Nel cuore della Valle d'Itria, dove le colline costellate di trulli si fondono con distese di campagna che sembrano rotolare fino al mare, Masseria Capece ospita un festival di musica dal vivo che è molto più di un concerto: è una serata d'estate che resterà impressa per anni.
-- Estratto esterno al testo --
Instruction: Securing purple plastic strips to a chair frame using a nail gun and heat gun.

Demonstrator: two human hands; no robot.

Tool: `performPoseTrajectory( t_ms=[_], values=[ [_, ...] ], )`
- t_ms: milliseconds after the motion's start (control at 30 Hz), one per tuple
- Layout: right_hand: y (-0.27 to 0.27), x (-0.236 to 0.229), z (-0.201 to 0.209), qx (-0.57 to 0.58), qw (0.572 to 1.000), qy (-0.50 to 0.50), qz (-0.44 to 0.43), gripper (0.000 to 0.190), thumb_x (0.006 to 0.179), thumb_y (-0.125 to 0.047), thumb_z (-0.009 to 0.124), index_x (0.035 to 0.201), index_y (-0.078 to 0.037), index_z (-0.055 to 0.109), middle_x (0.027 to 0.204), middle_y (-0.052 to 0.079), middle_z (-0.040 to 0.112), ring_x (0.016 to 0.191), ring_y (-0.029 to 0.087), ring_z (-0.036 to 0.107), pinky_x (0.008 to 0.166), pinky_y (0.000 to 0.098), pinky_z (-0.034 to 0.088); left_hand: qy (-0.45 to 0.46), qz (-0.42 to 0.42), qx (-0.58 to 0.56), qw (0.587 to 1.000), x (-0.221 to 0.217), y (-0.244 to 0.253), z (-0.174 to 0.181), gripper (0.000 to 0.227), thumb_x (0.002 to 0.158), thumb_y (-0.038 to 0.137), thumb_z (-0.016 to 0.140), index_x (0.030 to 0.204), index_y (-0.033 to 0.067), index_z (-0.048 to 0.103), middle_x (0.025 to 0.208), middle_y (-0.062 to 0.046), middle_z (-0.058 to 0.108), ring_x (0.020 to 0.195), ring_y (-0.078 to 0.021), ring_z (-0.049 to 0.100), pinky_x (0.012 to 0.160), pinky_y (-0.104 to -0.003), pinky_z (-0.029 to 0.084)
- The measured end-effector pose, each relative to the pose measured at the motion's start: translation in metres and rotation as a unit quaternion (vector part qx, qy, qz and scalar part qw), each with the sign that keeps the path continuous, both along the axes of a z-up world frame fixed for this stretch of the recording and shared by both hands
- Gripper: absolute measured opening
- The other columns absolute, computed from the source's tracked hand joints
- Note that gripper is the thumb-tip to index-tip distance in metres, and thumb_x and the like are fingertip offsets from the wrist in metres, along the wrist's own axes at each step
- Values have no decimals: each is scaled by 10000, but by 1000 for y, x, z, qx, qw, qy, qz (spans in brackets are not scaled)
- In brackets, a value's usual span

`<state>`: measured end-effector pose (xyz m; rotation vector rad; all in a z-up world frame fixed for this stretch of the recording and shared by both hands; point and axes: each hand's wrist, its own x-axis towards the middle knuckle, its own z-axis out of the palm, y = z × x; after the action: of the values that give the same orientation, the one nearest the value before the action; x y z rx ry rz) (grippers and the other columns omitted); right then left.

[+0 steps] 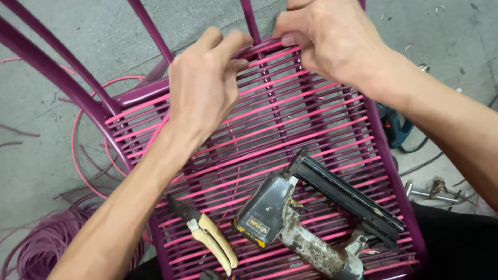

Qui band, voci e performance si susseguono sotto cieli aperti, incorniciate da tramonti lunghissimi e dal profumo di erbe selvatiche portate dalla brezza.
Quando il palco incontra l'orizzonte
Il festival prende vita negli spazi di una masseria storica, le cui mura di pietra bianca brillano alla luce del tardo pomeriggio. Mentre il sole scende verso l'Adriatico, la musica inizia—spaziando da ensemble folk locali a indie rock, elettronica e cantautori che traggono ispirazione dal paesaggio stesso. Ogni set ha un'intimità particolare, anche quando la folla cresce, perché l'ambientazione non ti permette di dimenticare dove ti trovi.
Non ci sono impalcature imponenti. Gli artisti si esibiscono sullo stesso terrazzo dove un tempo i contadini essiccavano pomodori e spremevano olive, e il pubblico si distribuisce su prati e cortili, trovando il proprio angolo d'erba o un muretto su cui appoggiarsi.
Notti d'estate che si allungano e respirano
Il festival si svolge nei mesi più caldi, quando le serate pugliesi si protraggono ben oltre le dieci. Arriva presto per esplorare gli spazi della masseria—ulivi secolari, una piccola cappella, vedute che spaziano dalla Valle d'Itria fino allo scintillio lontano della costa. Man mano che cala il crepuscolo, l'atmosfera cambia: si accendono fili di luci, le voci si fanno più vibranti di attesa, e i primi accordi si diffondono tra la folla.
Tra un set e l'altro, bancarelle di produttori locali offrono di tutto, dai panzerotti alle verdure grigliate, birre artigianali di microbirrifici vicini e vini delle cantine della valle. È quel tipo di festival in cui mangi con le mani, balli a piedi nudi sull'erba e perdi completamente la cognizione del tempo.
Cosa portare e quando arrivare
L'atmosfera rilassata del festival ti permette di plasmare l'esperienza secondo il tuo stato d'animo. Le coppie spesso si ritagliano un angolo tranquillo vicino all'uliveto; i gruppi si distendono su coperte da picnic con bottiglie di rosato; i viaggiatori solitari attaccano bottone al bar o vicino al banchetto del merchandising, dove artigiani locali vendono stampe, ceramiche e gioielli fatti a mano.
Qualche consiglio da insider per rendere la serata ancora migliore:
- Arriva prima del tramonto per vedere il cielo tingersi di ambra e rosa—è uno spettacolo a sé
- Porta una coperta leggera o un cuscino; i posti a sedere sono per lo più sul prato o su bassi muretti di pietra
- Indossa scarpe comode per esplorare gli spazi, poi toglile quando inizia la musica
- Controlla i canali social della masseria per aggiornamenti sulla lineup—gli headliner vengono spesso annunciati pochi giorni prima
- Combina la visita con una mattinata a Cisternino o Locorotondo, entrambi a breve distanza
La valle oltre la musica
La Valle d'Itria premia chi la esplora con calma. Dopo il festival, considera di pernottare in una delle masserie boutique o case-trullo della zona. Svegliati presto per visitare i trulli patrimonio UNESCO di Alberobello, passeggia nel centro barocco di Martina Franca, o segui stradine secondarie fino a cantine a conduzione familiare dove primitivo e verdeca vengono versati direttamente dalla botte. La costa—sia le cale adriatiche che le spiagge ioniche—dista meno di mezz'ora, rendendo questo festival un punto di partenza ideale per un viaggio più lungo in Puglia.